There is something enchanting about a mausoleum.
A Mausoleum is an above ground building constructed as a monument for the deceased, often acting as a dual burial chamber of a deceased person or group of people.
And this mausoleum is different from all the rest.
The AfterGlow Vista
is a mausoleum in Roche Harbor, WA, located down a long, mossy trail in the middle of the woods.
In the center of this burial temple is a circular dinner table with 6 chairs.
The seat of each chair is a tomb encasing a member of the McMillin Family.
This mausoleum is designed as a dinner table - each chair a chamber - so the family could dine together in death.
Called the AfterGlow Vista, this is one of the most beautiful mausoleums I have ever visited.
The McMillins - the family buried here - were responsible for bringing economic life to the area and with this mausoleum, they are honored in death.
Is it haunted?
This misty mausoleum itself is certainly eerie - even for me.
And upon approaching the rotunda at the top of the hill, I did see a Spirit - but only one.
She was a matronly woman wearing a long white dress, standing next to the dinner table tomb in the center. When I looked at her, she gestured for me to have a seat. In the below picture, this is me happily sitting on her tomb chair (see, it's fine).
When I sat down, I glanced at the name on the back of the tomb - it was Dorothy McMillin.
Upon later research, I learned that others have also seen the same woman, so I assume we all may be seeing her and perhaps this woman is actually Dorothy McMillin.
She wasn't there for long - within 10-15 minutes, she vanished - and she didn't say much. She just seemed to stand there and softly smile.
While a thickness was definitely in the air, it felt safe here.
In days before the forest grew over, I hear you could see the ocean below from your dinner seat.
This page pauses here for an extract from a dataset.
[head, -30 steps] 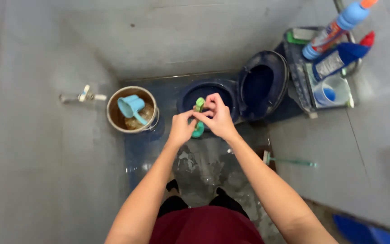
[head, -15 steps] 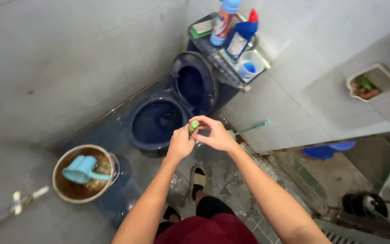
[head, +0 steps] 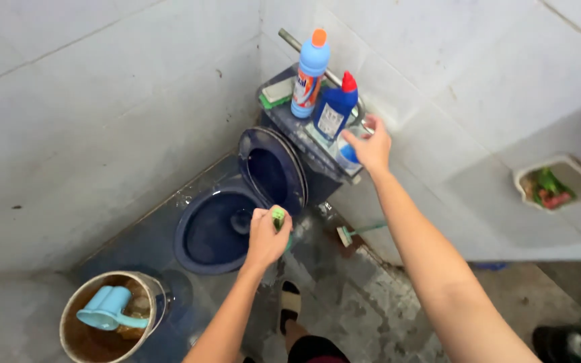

As far as I'm concerned, this is a perfect place for an evening meal - no matter what life you are in.
If you are ever in the Pacific Northwest, I highly suggest a visit.
To learn more, listen to this fantastic podcast researched, written, and produced by Aaron Mahnke -
Deep in the forest at the northern tip of a small island near Vancouver Island, there is a stone monument standing amidst the trees. How that structure came to be, and what it meant to those who built it, are both interesting stories. But it's the unofficial reports — the sightings and experiences of those who visit it — that truly deserve to be told.
It's only 18 minutes long - making it a great folding laundry/dish-washing track.